(Required action): In full and without alteration, copy the listing.

(Recorded information):
----
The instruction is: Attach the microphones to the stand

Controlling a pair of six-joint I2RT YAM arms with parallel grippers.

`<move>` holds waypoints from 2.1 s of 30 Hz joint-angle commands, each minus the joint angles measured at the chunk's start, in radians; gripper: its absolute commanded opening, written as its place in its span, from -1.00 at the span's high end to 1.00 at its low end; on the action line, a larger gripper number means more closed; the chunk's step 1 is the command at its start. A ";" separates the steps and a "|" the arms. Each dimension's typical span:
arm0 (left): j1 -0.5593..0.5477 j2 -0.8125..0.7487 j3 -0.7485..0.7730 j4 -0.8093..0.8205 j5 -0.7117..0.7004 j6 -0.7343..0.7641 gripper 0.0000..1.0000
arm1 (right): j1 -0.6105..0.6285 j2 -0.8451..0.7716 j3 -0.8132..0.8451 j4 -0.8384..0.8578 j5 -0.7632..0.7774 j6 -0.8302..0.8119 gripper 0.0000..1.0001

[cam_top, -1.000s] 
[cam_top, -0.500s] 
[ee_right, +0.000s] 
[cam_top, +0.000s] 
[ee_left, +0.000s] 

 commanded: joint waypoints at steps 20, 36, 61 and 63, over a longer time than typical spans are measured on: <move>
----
(Task output):
The instruction is: Attach the microphones to the stand

Controlling a pair of six-joint I2RT YAM arms with parallel grippers.

`<move>` holds waypoints from 2.1 s of 30 Hz joint-angle commands, each minus the joint angles measured at the chunk's start, in radians; gripper: its absolute commanded opening, written as its place in its span, from -1.00 at the span's high end to 1.00 at its low end; on the action line, a larger gripper number means more closed; the chunk's step 1 is the command at its start. A ";" separates the steps and a "|" the arms. Each dimension's typical span:
arm0 (left): j1 -0.5593..0.5477 j2 -0.8125..0.7487 j3 -0.7485..0.7730 j4 -0.8093..0.8205 j5 -0.7117..0.7004 j6 -0.7343..0.7641 gripper 0.0000..1.0000
arm1 (right): j1 -0.6105..0.6285 j2 -0.8451..0.7716 j3 -0.8132..0.8451 j4 -0.8384..0.8578 j5 -0.7632..0.7774 j6 -0.8302..0.8119 gripper 0.0000..1.0001

[cam_top, -1.000s] 
[cam_top, -0.500s] 
[ee_right, +0.000s] 
[cam_top, +0.000s] 
[ee_left, +0.000s] 

 commanded: joint waypoints at steps 20, 36, 61 and 63, over a longer time than typical spans are measured on: <move>

The exercise has been carried out in full.